[Opening The records section]

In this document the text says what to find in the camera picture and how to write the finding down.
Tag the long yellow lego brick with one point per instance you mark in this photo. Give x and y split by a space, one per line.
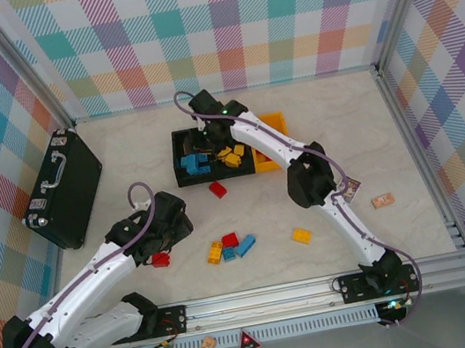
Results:
214 254
238 150

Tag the red lego brick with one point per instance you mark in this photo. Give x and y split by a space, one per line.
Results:
161 261
217 189
230 240

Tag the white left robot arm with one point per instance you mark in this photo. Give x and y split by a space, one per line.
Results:
80 280

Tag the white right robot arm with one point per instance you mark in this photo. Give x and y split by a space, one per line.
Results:
271 140

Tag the black two-compartment bin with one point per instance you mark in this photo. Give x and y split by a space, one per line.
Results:
198 180

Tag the yellow plastic bin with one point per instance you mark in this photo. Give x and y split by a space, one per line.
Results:
275 122

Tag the small blue lego brick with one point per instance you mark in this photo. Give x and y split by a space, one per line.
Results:
229 254

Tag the aluminium rear bar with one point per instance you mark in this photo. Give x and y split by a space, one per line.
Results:
288 82

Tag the black carrying case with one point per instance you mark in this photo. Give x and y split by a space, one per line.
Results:
65 188

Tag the red black triangle badge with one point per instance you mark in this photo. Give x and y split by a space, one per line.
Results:
248 343

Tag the small picture card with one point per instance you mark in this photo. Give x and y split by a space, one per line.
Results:
352 187

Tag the small wooden tile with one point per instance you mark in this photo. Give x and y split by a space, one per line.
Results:
383 200

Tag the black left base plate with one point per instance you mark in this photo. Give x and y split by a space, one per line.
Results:
174 322

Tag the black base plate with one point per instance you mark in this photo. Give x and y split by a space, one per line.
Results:
174 322
352 288

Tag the aluminium side rail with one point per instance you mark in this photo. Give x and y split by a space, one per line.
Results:
404 123
57 266

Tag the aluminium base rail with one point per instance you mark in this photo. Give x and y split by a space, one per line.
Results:
259 305

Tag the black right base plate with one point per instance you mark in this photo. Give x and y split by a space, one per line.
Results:
352 288

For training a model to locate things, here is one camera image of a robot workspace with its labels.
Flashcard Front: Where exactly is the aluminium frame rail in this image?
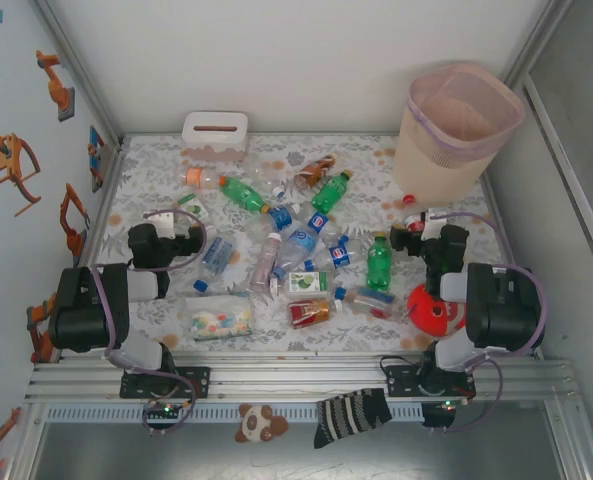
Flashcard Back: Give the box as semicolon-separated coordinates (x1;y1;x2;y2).
23;352;585;407

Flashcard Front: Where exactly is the green bottle orange cap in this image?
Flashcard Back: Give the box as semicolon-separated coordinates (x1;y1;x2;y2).
219;174;272;215

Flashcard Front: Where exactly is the orange claw wall sticker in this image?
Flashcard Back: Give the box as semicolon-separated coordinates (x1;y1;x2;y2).
0;132;42;217

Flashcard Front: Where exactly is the clear bottle light blue label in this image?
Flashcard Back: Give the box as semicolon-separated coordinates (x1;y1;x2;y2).
274;224;322;274

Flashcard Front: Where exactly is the pink drink bottle white cap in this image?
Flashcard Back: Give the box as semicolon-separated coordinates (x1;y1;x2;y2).
249;232;283;291

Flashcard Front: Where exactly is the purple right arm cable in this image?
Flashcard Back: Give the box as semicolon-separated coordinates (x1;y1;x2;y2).
428;209;548;434

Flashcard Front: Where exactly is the white pink tissue box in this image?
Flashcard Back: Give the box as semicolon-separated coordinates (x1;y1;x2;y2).
180;110;251;162

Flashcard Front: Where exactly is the blue orange wall sticker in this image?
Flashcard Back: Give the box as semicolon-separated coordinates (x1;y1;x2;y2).
86;125;106;194

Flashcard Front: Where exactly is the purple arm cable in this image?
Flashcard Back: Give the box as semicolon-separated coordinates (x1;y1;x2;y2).
428;209;548;434
91;207;208;437

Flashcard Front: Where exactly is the brown coffee bottle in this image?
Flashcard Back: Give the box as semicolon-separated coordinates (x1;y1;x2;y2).
293;153;338;190

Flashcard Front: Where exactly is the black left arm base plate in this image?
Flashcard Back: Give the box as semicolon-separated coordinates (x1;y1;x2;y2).
119;366;212;400

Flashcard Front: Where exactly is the left controller board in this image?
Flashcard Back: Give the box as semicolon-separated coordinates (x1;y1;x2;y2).
143;399;187;421

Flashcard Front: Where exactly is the pink bin liner bag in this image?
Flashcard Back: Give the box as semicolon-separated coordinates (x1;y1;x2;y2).
408;62;526;151

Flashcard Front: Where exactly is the clear bottle red label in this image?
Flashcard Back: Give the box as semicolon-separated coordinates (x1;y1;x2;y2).
286;297;345;331

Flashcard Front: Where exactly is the clear bottle red cap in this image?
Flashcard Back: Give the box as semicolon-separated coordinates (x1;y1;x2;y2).
400;193;430;234

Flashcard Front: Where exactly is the beige ribbed waste bin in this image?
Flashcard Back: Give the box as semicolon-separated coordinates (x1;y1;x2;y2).
392;62;526;207

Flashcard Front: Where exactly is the white slotted cable duct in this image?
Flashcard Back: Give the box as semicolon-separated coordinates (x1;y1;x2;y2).
45;403;425;425

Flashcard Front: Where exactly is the right controller board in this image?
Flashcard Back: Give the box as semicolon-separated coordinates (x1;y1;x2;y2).
422;399;465;430

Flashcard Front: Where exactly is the clear bottle blue cap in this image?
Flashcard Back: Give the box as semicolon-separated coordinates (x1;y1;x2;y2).
334;286;410;321

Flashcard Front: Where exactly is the panda plush toy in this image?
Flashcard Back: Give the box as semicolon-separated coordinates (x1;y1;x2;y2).
234;403;290;445

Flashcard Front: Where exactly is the red shark plush toy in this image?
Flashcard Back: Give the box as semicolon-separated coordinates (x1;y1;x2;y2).
406;282;470;337

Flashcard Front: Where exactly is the water bottle blue cap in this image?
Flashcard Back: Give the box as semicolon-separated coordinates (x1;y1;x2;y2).
193;235;240;293

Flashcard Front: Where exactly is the black white striped sock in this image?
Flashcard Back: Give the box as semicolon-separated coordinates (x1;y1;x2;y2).
313;387;394;450

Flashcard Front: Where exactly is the floral table mat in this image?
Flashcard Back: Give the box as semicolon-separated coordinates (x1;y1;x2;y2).
73;132;542;354

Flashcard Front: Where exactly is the aluminium frame post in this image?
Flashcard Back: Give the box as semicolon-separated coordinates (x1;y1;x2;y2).
31;0;128;151
495;0;576;101

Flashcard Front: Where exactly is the crushed clear bottle white cap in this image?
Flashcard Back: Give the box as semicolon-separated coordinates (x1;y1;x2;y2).
245;159;288;199

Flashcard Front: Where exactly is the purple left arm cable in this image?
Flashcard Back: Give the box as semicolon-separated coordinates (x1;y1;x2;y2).
91;207;208;437

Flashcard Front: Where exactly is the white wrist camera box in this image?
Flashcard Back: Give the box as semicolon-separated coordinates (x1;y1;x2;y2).
149;211;177;236
422;210;447;240

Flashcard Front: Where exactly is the plastic bag of colourful pieces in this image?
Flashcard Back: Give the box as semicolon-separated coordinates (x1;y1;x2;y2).
183;293;255;342

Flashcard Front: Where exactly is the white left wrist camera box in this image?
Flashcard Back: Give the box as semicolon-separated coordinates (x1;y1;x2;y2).
149;211;177;236

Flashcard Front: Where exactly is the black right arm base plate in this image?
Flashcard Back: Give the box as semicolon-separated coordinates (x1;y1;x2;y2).
384;363;477;400

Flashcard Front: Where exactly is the controller board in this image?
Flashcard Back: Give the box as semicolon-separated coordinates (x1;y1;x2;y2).
143;399;187;421
422;399;465;430

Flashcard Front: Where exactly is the clear bottle lime label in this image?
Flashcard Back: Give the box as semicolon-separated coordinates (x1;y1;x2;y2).
269;270;335;301

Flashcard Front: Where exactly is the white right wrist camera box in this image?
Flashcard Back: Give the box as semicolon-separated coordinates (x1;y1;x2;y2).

[Closing The records section]

*Assignment*:
Repeat each line above exactly. The pictures stay out.

*Result below*:
In this document the text says what to find in the camera picture and how to write the finding down.
Tag the long yellow lego brick with one point per instance you mark in this photo. Give x and y split by a space, one per line.
Results:
214 254
238 150

Tag the red lego brick with one point per instance you mark in this photo. Give x and y split by a space, one per line.
Results:
161 261
217 189
230 240

Tag the white left robot arm with one point per instance you mark in this photo. Give x and y split by a space, one per line.
Results:
80 280

Tag the white right robot arm with one point per instance you mark in this photo. Give x and y split by a space, one per line.
Results:
271 140

Tag the black two-compartment bin with one point per instance you mark in this photo. Give x and y split by a space, one per line.
Results:
198 180

Tag the yellow plastic bin with one point per instance you mark in this photo. Give x and y split by a space, one per line.
Results:
275 122

Tag the small blue lego brick with one point per instance you mark in this photo. Give x and y split by a space, one per line.
Results:
229 254

Tag the aluminium rear bar with one point per instance you mark in this photo. Give x and y split by a space, one per line.
Results:
288 82

Tag the black carrying case with one point per instance you mark in this photo. Give x and y split by a space, one per line.
Results:
65 188

Tag the red black triangle badge with one point per instance you mark in this photo. Give x and y split by a space, one per line.
Results:
248 343

Tag the small picture card with one point per instance you mark in this photo. Give x and y split by a space, one per line.
Results:
352 187

Tag the small wooden tile with one point per instance you mark in this photo. Give x and y split by a space, one per line.
Results:
383 200

Tag the black left base plate with one point per instance you mark in this photo. Give x and y split by a space, one per line.
Results:
174 322

Tag the black base plate with one point per instance you mark in this photo. Give x and y split by a space, one per line.
Results:
174 322
352 288

Tag the aluminium side rail with one point per instance you mark in this photo. Give x and y split by a space, one per line.
Results:
404 123
57 266

Tag the aluminium base rail with one point per instance you mark in this photo. Give x and y split by a space, one per line.
Results:
259 305

Tag the black right base plate with one point per instance you mark in this photo. Give x and y split by a space, one per line.
Results:
352 288

For training a model to locate things, here is one camera image of a robot workspace with its labels.
Flashcard Front: Where exactly is the aluminium frame rail in this image?
Flashcard Back: Give the box as semicolon-separated coordinates (x1;y1;x2;y2).
23;352;585;407

Flashcard Front: Where exactly is the green bottle orange cap in this image?
Flashcard Back: Give the box as semicolon-separated coordinates (x1;y1;x2;y2).
219;174;272;215

Flashcard Front: Where exactly is the orange claw wall sticker in this image?
Flashcard Back: Give the box as semicolon-separated coordinates (x1;y1;x2;y2).
0;132;42;217

Flashcard Front: Where exactly is the clear bottle light blue label in this image?
Flashcard Back: Give the box as semicolon-separated coordinates (x1;y1;x2;y2).
274;224;322;274

Flashcard Front: Where exactly is the pink drink bottle white cap in this image?
Flashcard Back: Give the box as semicolon-separated coordinates (x1;y1;x2;y2).
249;232;283;291

Flashcard Front: Where exactly is the purple right arm cable in this image?
Flashcard Back: Give the box as semicolon-separated coordinates (x1;y1;x2;y2).
428;209;548;434

Flashcard Front: Where exactly is the white pink tissue box in this image?
Flashcard Back: Give the box as semicolon-separated coordinates (x1;y1;x2;y2).
180;110;251;162

Flashcard Front: Where exactly is the blue orange wall sticker in this image?
Flashcard Back: Give the box as semicolon-separated coordinates (x1;y1;x2;y2).
86;125;106;194

Flashcard Front: Where exactly is the purple arm cable in this image?
Flashcard Back: Give the box as semicolon-separated coordinates (x1;y1;x2;y2).
428;209;548;434
91;207;208;437

Flashcard Front: Where exactly is the brown coffee bottle in this image?
Flashcard Back: Give the box as semicolon-separated coordinates (x1;y1;x2;y2).
293;153;338;190

Flashcard Front: Where exactly is the black left arm base plate in this image?
Flashcard Back: Give the box as semicolon-separated coordinates (x1;y1;x2;y2).
119;366;212;400

Flashcard Front: Where exactly is the left controller board in this image?
Flashcard Back: Give the box as semicolon-separated coordinates (x1;y1;x2;y2).
143;399;187;421

Flashcard Front: Where exactly is the pink bin liner bag in this image?
Flashcard Back: Give the box as semicolon-separated coordinates (x1;y1;x2;y2).
408;62;526;151

Flashcard Front: Where exactly is the clear bottle red label in this image?
Flashcard Back: Give the box as semicolon-separated coordinates (x1;y1;x2;y2).
286;297;345;331

Flashcard Front: Where exactly is the clear bottle red cap in this image?
Flashcard Back: Give the box as semicolon-separated coordinates (x1;y1;x2;y2).
400;193;430;234

Flashcard Front: Where exactly is the beige ribbed waste bin in this image?
Flashcard Back: Give the box as semicolon-separated coordinates (x1;y1;x2;y2).
392;62;526;207

Flashcard Front: Where exactly is the white slotted cable duct in this image?
Flashcard Back: Give the box as semicolon-separated coordinates (x1;y1;x2;y2).
45;403;425;425

Flashcard Front: Where exactly is the right controller board in this image?
Flashcard Back: Give the box as semicolon-separated coordinates (x1;y1;x2;y2).
422;399;465;430

Flashcard Front: Where exactly is the clear bottle blue cap in this image?
Flashcard Back: Give the box as semicolon-separated coordinates (x1;y1;x2;y2).
334;286;410;321

Flashcard Front: Where exactly is the panda plush toy in this image?
Flashcard Back: Give the box as semicolon-separated coordinates (x1;y1;x2;y2).
234;403;290;445

Flashcard Front: Where exactly is the red shark plush toy in this image?
Flashcard Back: Give the box as semicolon-separated coordinates (x1;y1;x2;y2).
406;282;470;337

Flashcard Front: Where exactly is the water bottle blue cap in this image?
Flashcard Back: Give the box as semicolon-separated coordinates (x1;y1;x2;y2).
193;235;240;293

Flashcard Front: Where exactly is the black white striped sock in this image?
Flashcard Back: Give the box as semicolon-separated coordinates (x1;y1;x2;y2).
313;387;394;450

Flashcard Front: Where exactly is the floral table mat in this image?
Flashcard Back: Give the box as semicolon-separated coordinates (x1;y1;x2;y2).
73;132;542;354

Flashcard Front: Where exactly is the aluminium frame post in this image?
Flashcard Back: Give the box as semicolon-separated coordinates (x1;y1;x2;y2).
31;0;128;151
495;0;576;101

Flashcard Front: Where exactly is the crushed clear bottle white cap in this image?
Flashcard Back: Give the box as semicolon-separated coordinates (x1;y1;x2;y2).
245;159;288;199

Flashcard Front: Where exactly is the purple left arm cable in this image?
Flashcard Back: Give the box as semicolon-separated coordinates (x1;y1;x2;y2).
91;207;208;437

Flashcard Front: Where exactly is the white wrist camera box in this image?
Flashcard Back: Give the box as semicolon-separated coordinates (x1;y1;x2;y2).
149;211;177;236
422;210;447;240

Flashcard Front: Where exactly is the plastic bag of colourful pieces in this image?
Flashcard Back: Give the box as semicolon-separated coordinates (x1;y1;x2;y2).
183;293;255;342

Flashcard Front: Where exactly is the white left wrist camera box in this image?
Flashcard Back: Give the box as semicolon-separated coordinates (x1;y1;x2;y2).
149;211;177;236

Flashcard Front: Where exactly is the black right arm base plate in this image?
Flashcard Back: Give the box as semicolon-separated coordinates (x1;y1;x2;y2).
384;363;477;400

Flashcard Front: Where exactly is the controller board in this image?
Flashcard Back: Give the box as semicolon-separated coordinates (x1;y1;x2;y2).
143;399;187;421
422;399;465;430

Flashcard Front: Where exactly is the clear bottle lime label in this image?
Flashcard Back: Give the box as semicolon-separated coordinates (x1;y1;x2;y2).
269;270;335;301

Flashcard Front: Where exactly is the white right wrist camera box in this image?
Flashcard Back: Give the box as semicolon-separated coordinates (x1;y1;x2;y2).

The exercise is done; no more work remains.